Ciavatta – O Plano expressa a disputa de projetos existente na sociedade: a universalização ou não do ensino médio, a formação integrada ou a preparação imediata para o mercado de trabalho, o aumento substantivo dos recursos para a educação ou a manutenção de um sistema cheio de carências, com baixo nível de investimento. A depender de um Congresso conservador como temos, não podemos ter grandes expectativas, salvo se houver uma efetiva mobilização da sociedade civil organizada em favor das mudanças pleiteadas nos documentos que discutiram o PNE e propuseram outros encaminhamentos, a exemplo do CEDES (Unicamp) que realizou um seminário para discutir o PNE e apresentar propostas.
Observatório da Educação – O que deve ser feito, em termos de política educacional do governo federal, para promover a integração entre conhecimentos gerais e específicos nas políticas educacionais?

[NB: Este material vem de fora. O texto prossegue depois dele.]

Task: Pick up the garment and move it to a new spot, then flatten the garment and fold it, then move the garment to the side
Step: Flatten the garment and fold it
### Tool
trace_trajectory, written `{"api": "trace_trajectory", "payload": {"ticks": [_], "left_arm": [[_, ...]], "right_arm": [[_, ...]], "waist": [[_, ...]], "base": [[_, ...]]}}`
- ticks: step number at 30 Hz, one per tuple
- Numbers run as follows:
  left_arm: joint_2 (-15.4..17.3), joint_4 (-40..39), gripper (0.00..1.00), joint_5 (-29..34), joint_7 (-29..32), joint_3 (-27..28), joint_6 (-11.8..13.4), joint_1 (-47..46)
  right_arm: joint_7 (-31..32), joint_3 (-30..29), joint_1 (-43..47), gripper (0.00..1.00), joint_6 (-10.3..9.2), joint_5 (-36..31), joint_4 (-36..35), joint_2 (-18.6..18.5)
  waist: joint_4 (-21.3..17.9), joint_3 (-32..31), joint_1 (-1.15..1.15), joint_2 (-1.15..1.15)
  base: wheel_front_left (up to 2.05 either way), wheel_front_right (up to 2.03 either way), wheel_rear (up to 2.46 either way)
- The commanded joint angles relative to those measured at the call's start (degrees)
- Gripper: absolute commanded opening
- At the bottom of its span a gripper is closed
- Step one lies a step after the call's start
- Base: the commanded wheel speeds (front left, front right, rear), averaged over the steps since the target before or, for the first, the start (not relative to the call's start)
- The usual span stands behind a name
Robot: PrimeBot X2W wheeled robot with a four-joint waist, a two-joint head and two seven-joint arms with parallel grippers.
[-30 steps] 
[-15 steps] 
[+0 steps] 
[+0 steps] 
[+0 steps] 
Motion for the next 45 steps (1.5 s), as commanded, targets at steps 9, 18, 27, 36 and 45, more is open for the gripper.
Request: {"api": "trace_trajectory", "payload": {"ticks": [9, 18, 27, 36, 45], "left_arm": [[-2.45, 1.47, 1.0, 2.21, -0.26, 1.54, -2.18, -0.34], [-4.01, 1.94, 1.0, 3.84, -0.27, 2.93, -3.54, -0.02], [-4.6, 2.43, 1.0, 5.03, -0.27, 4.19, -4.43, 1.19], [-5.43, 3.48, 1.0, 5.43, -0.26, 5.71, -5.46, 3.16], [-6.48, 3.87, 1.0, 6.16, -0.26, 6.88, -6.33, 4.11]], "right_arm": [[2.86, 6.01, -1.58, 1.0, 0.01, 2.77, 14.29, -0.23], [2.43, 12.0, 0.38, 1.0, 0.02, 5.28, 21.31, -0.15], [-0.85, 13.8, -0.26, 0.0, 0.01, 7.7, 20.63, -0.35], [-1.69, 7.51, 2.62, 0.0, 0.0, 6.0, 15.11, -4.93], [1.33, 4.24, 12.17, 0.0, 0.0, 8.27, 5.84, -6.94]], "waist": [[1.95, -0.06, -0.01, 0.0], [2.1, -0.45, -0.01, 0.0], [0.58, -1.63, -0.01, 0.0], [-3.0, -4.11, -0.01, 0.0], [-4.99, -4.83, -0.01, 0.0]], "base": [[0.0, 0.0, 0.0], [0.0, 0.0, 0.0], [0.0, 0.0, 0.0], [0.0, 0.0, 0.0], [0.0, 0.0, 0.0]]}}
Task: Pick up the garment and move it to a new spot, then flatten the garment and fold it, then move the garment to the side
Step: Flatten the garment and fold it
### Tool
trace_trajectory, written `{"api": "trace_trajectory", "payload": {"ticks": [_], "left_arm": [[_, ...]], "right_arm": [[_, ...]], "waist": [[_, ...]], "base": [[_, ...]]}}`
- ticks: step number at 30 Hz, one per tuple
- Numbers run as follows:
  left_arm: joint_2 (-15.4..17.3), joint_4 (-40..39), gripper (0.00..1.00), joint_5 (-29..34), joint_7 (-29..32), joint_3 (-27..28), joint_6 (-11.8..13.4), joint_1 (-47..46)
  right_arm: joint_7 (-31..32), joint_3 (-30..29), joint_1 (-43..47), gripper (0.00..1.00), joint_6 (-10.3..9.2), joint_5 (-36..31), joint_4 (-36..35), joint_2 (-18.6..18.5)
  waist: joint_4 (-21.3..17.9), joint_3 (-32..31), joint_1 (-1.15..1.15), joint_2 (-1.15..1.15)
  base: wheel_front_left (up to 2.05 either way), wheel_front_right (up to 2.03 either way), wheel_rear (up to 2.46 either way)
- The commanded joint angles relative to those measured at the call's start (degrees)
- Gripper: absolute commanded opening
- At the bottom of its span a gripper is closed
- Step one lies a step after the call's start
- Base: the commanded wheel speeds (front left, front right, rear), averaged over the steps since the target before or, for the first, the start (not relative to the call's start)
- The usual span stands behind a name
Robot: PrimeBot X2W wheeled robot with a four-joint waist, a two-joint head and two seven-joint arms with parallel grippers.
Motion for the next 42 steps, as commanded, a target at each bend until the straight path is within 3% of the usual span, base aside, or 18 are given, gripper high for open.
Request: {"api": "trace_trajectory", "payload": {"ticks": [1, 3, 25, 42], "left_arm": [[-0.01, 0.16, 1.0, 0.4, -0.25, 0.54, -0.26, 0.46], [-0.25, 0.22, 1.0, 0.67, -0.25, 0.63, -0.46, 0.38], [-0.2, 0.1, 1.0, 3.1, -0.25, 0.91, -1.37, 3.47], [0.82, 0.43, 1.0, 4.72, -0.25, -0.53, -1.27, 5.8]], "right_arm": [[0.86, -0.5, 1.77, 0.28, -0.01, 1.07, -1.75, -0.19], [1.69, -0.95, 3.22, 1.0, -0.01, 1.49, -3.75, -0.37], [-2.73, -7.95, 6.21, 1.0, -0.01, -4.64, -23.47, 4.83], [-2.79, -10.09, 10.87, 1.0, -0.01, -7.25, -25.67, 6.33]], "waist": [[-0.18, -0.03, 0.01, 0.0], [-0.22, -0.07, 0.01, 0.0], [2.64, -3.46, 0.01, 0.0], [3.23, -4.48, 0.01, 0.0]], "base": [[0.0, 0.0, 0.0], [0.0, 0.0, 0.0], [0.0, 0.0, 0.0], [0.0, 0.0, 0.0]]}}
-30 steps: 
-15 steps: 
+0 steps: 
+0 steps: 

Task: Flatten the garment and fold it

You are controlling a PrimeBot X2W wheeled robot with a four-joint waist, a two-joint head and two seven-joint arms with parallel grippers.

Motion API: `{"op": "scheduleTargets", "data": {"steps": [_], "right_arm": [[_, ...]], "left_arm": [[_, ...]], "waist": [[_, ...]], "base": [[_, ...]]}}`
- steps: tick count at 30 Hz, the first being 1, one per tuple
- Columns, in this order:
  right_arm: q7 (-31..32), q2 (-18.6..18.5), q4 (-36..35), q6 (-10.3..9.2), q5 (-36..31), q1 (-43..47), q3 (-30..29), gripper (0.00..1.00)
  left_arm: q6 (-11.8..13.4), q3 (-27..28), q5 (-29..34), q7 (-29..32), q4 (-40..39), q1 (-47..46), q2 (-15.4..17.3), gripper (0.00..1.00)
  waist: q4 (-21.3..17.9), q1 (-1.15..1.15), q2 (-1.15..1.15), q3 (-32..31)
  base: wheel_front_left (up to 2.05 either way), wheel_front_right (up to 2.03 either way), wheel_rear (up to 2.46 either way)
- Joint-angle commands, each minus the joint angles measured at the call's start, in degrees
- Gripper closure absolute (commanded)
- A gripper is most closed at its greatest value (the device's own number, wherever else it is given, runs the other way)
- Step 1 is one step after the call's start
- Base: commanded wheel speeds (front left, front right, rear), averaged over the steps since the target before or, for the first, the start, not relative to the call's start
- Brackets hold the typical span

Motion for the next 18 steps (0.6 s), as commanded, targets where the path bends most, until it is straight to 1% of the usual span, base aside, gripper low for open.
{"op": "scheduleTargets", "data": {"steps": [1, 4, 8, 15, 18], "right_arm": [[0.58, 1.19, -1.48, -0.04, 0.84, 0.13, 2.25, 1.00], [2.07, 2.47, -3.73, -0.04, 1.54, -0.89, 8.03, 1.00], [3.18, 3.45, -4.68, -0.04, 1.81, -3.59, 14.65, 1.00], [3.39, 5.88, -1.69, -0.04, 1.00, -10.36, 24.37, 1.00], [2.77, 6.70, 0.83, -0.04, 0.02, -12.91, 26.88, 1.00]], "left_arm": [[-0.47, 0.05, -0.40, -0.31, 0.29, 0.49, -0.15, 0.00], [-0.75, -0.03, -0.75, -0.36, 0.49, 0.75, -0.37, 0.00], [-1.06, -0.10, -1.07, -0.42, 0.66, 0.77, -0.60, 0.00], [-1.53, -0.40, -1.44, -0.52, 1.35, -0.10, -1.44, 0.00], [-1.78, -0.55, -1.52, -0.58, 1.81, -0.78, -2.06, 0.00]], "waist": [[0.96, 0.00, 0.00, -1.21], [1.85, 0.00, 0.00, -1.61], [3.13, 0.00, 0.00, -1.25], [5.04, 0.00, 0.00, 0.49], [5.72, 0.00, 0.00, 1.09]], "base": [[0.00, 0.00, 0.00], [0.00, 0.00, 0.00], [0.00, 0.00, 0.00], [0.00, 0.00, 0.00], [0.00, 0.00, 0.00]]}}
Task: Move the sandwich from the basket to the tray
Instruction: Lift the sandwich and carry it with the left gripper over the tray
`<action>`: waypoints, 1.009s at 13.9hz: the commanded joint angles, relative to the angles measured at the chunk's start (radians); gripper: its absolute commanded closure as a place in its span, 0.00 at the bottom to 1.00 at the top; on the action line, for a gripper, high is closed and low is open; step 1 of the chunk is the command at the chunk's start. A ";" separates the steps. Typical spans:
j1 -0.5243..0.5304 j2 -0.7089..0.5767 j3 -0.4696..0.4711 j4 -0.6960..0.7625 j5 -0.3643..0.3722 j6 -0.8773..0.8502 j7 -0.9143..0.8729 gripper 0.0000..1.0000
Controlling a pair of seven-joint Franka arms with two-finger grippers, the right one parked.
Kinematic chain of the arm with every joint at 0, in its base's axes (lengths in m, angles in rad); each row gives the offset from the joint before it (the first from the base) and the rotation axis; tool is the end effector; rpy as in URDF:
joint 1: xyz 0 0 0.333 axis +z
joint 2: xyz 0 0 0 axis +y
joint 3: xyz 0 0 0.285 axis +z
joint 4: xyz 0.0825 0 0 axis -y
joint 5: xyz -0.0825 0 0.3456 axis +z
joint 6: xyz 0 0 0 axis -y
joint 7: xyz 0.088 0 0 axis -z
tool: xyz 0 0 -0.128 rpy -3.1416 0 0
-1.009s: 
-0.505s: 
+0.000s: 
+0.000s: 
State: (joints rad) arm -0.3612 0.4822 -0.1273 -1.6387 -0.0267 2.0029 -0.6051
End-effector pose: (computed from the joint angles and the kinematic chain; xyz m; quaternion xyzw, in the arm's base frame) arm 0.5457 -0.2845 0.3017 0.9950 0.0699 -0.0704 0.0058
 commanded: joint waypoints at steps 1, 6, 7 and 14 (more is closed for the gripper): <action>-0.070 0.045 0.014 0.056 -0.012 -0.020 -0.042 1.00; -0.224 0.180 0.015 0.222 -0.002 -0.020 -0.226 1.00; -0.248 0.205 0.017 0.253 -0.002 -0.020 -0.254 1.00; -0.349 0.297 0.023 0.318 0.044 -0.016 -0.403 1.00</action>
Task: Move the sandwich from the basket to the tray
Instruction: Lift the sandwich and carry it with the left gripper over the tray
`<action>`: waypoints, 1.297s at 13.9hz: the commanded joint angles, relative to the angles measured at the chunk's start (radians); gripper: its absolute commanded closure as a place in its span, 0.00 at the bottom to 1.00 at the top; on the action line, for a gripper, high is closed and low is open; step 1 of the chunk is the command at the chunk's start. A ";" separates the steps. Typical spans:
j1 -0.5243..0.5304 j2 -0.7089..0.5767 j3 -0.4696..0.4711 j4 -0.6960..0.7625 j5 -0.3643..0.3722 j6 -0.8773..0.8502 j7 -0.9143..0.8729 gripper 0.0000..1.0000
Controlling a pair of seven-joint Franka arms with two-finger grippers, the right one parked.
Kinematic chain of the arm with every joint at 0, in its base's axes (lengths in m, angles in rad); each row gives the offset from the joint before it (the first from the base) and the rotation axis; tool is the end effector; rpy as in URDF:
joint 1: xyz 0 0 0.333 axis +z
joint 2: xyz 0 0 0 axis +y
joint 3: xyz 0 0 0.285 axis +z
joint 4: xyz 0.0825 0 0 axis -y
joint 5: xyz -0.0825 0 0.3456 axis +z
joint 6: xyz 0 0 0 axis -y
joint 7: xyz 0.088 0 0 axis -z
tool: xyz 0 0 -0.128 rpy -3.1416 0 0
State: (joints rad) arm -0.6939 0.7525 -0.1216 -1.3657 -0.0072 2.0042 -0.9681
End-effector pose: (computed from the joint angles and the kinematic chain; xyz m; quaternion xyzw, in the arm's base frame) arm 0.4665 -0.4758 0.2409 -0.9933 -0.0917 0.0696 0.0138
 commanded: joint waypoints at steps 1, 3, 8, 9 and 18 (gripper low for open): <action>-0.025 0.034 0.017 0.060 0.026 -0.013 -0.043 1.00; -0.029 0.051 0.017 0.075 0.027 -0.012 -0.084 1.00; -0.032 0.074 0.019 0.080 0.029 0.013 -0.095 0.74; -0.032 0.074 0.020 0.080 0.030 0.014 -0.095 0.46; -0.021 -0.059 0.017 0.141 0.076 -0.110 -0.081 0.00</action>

Ciavatta – Como respondi acima, é preciso investir seriamente na interpretação e na implementação da formação integrada entre as disciplinas gerais, de fundamentação científica (matemática, física, química, linguagens, história, geografia etc.) e a educação profissional (as disciplinas específicas de preparação para o trabalho). É preciso dar apoio e oportunidades aos professores para discutirem seu significado e sua implementação na prática das escolas, no currículo; dar condições materiais (laboratórios, oficinas, ateliês de arte etc.) às instituições; dar condições funcionais aos professores (tempo completo, carreira, salários, atualização); e investimentos governamentais para um projeto superior de educação do povo brasileiro. Não apenas em relação aos países ricos, mas também aos países latino-americanos, temos um século ou mais de atraso nas políticas públicas de educação básica.